Kiev information for foreigners
Kiev is one of the largest cities in Europe. The capital of Ukraine, Kiev is situated in the north central part of Ukraine. It is located on the majestic Dnieper River. Kiev is a notable scientific, educational, cultural and industrial centre of Eastern Europe. You can find plenty of higher education institutions, high-tech industries and famous historical landmarks in Kiev. The extensive infrastructure and public transport such as Kiev Metro also makes it a wonderful city.
There is a fascinating history associated with the city of Kiev. It is a very old city of Eastern Europe. It has played a major role in the development of East Slavic Civilization in the Medieval Age and also in the development of the modern Ukrainian nation. People believe that this old city was founded during the late 9th century. There are several legends associated with the origin of Kiev.
There is a story that a family consisting of Kyiv, Slavic Tribe Leader was the eldest brother. He, along with his younger brothers, Khoryv and Shchek and sister, Lybid founded the city of Kiev. According to this legend, the name of the city Kiev originates from Kyi, its founder. The name “Kiev” implies “belong to Kyi”. According to another legend, Saint Andrew had once passed through the city. He built a cross in a certain place where a church was erected. Also, the image of the great Saint Michael characterized the city since the middle Ages. These are the three legends that are associated with the city of Kiev.

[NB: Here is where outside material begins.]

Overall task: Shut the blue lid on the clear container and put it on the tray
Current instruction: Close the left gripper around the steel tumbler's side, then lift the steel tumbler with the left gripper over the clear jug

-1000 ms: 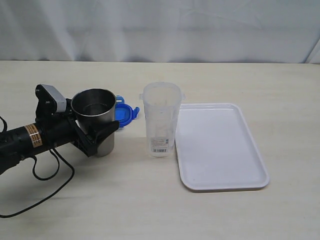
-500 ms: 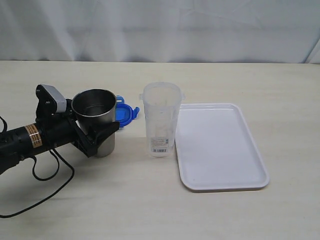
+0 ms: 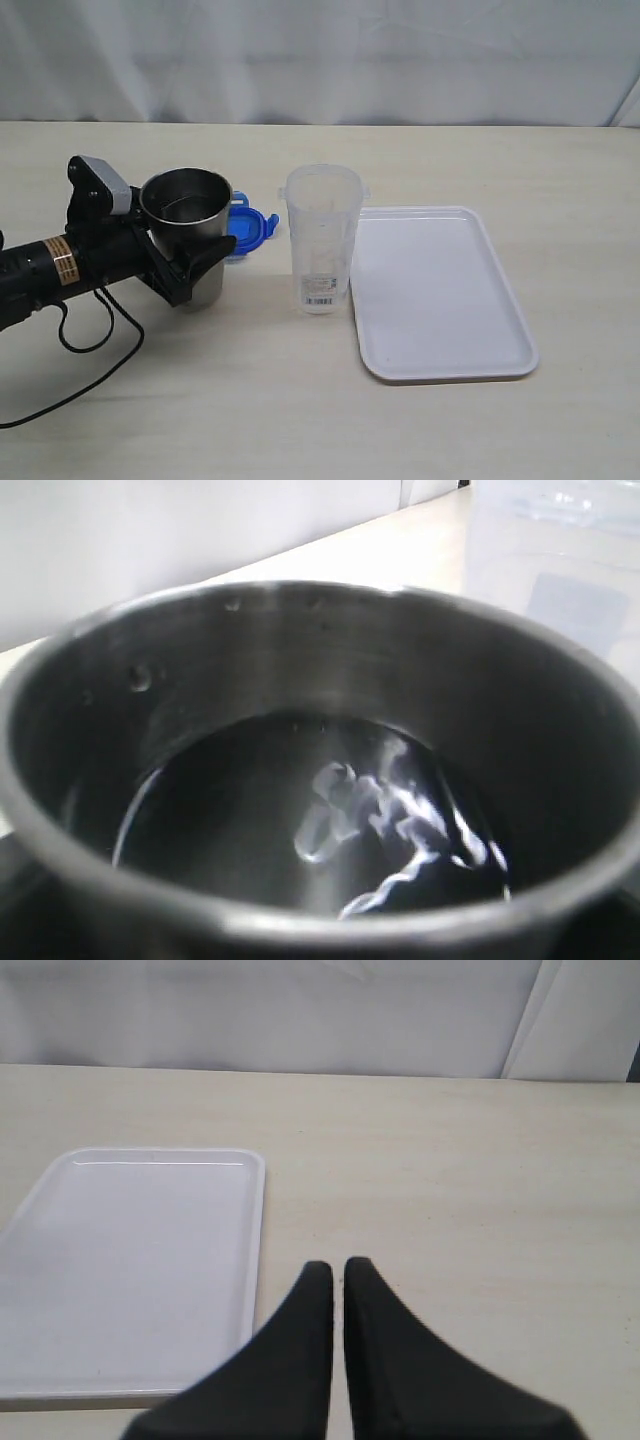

There is very less historical evidence during the period when the old city was founded. Researchers have found that Slavic settlements existed in the area in a very scattered way during the 6th century. In the 8th century, many fortifications were built in a Slavic settlement that was left abandoned for a few decades. Researchers are still clueless whether the fortifications were built by the Khazars or the Slavs. Some people say that the Slavic people residing in the area since 6th century must have built the fortifications whereas some others argue that the city was founded under the rule of the Khazars.
There is a primary source of information about the history of Kiev known as Primary Chronicle. According to it, Slavic Kievans told that although they paid some amount of tribute to the Khazars, they actually lived without any local ruler. This is during the 9th century, when Sambat, a hill fortress was built to defend the large area. During the early 10th century, the city was under the rule of Varangians. Kiev became the nucleus of Rus polity.
During 1000 AD, Kiev had a population of about 45000 people. In 1169, Andrey Bogolyubsky plundered Kiev taking away the Mother of God icon. During 1203, the city was burned ruthlessly after it was captured by Prince Rurik Rostislavich. In 1240, the city was completely destroyed by Batu Khan, who led the Mongol invasion. During the period of Mongol destruction, Kiev was known was the world’s largest city.
From 1667, Kiev became a part of Russia and enjoyed some degree of autonomy. It was like the main Christian Centre of the Russian Empire, which attracted several pilgrims. The commercial importance of the city was marginal till the 19th century.
The Saint Vladimir University was successfully established in 1834. During the 18th and 19th century, the city of Kiev was dominated by several Russian Military and other authorities. At the beginning of the 20th century, Kiev was dominated by people who spoke Russian. The lower classes lived on the outskirts of the city.
During the Industrial Revolution in the 19th century, the city prospered and became an important city of the Russian Empire. The city became the capital of Ukraine in 1934. During the World War 2, the city suffered some amount of damage as it was occupied by Nazi Germany.
It recovered economically in the years post war. It again regained its title of one of the largest cities in the world. This is the history of one of the oldest cities of the world. Despite several pitfalls and adversities, this city has always stood back on its feet again and again.